• _Task to carry out_: From the records below, take each line where the string "Just" shows up and copy it.

━━━━━ Data extract ━━━━━

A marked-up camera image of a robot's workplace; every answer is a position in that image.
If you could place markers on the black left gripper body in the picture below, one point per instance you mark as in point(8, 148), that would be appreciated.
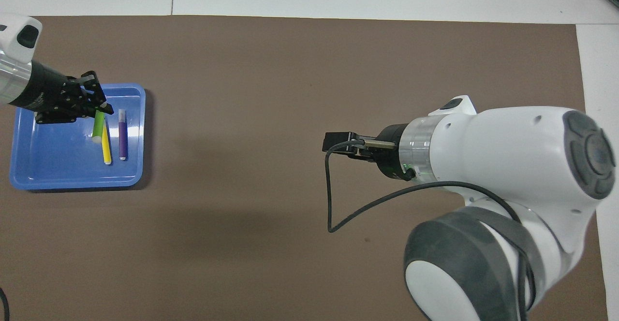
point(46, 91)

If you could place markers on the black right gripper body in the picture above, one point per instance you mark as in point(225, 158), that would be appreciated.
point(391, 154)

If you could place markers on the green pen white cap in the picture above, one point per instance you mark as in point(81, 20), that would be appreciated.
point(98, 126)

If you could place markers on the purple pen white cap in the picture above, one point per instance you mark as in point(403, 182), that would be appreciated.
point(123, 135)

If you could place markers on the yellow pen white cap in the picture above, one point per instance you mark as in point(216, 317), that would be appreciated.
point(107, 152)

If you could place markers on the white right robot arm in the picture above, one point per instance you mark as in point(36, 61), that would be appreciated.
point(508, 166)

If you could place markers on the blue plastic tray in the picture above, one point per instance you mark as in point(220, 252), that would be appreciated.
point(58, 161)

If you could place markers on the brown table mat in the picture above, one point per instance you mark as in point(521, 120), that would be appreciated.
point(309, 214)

━━━━━
━━━━━ Data extract ━━━━━

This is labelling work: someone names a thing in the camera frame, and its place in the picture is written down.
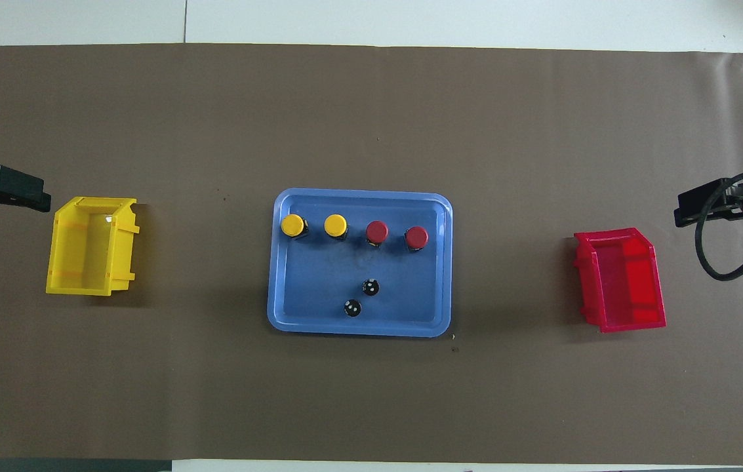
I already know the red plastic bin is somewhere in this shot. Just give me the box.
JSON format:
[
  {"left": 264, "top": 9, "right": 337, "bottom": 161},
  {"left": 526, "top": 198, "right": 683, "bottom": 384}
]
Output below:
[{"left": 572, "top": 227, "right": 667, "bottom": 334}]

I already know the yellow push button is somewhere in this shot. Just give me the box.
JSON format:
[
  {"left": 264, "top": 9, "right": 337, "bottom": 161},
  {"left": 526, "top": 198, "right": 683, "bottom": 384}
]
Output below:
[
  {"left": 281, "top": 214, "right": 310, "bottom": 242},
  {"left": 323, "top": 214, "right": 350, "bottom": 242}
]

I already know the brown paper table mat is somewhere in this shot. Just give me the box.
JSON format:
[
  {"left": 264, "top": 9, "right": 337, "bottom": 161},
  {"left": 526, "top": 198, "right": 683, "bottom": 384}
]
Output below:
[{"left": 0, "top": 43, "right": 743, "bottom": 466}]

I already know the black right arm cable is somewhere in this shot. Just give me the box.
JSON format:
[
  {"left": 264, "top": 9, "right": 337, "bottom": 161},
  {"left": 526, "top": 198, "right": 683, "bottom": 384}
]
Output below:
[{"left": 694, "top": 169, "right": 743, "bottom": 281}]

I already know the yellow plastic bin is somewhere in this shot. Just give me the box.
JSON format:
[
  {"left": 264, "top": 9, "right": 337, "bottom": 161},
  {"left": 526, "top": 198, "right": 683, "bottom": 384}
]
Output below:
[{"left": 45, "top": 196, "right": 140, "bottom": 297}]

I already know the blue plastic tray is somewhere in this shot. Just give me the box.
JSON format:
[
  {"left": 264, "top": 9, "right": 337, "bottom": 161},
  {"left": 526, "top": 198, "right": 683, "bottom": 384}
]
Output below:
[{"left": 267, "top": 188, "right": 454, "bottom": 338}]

━━━━━
━━━━━ Data extract ━━━━━

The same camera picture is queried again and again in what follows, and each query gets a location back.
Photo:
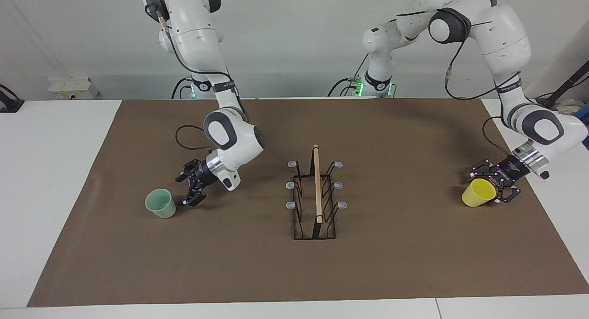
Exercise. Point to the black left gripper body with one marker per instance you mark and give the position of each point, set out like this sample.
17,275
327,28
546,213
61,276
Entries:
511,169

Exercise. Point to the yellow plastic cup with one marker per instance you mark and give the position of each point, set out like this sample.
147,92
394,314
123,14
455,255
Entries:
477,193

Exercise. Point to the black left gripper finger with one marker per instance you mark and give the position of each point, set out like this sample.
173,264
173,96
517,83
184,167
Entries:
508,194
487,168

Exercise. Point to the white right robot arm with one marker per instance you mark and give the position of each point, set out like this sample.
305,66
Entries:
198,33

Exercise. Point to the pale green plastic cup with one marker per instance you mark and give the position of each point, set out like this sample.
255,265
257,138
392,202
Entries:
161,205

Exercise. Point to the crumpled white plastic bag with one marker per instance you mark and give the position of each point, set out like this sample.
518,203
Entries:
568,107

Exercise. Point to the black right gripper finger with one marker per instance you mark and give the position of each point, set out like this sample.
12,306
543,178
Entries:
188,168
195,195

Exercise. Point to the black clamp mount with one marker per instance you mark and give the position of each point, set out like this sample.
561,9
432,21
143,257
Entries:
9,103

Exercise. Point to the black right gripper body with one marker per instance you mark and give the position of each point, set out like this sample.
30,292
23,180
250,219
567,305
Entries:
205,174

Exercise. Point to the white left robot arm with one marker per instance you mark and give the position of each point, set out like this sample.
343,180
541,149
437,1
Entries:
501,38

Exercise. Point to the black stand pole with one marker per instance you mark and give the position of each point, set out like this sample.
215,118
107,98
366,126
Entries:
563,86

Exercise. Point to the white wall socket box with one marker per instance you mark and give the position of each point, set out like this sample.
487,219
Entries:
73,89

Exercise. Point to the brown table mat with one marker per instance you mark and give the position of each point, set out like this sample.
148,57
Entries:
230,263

━━━━━

• _Task solution_:
I already know the red plastic bin is somewhere in this shot. Just give me the box.
I already know the yellow push button is somewhere in this shot. Just give me the box.
I already know the brown paper table mat is somewhere in this shot. Just give me the box.
I already know the black right arm cable is somewhere in this shot. Just give me the box.
I already know the yellow plastic bin is somewhere in this shot. Just give me the box.
I already know the blue plastic tray is somewhere in this shot. Just give me the box.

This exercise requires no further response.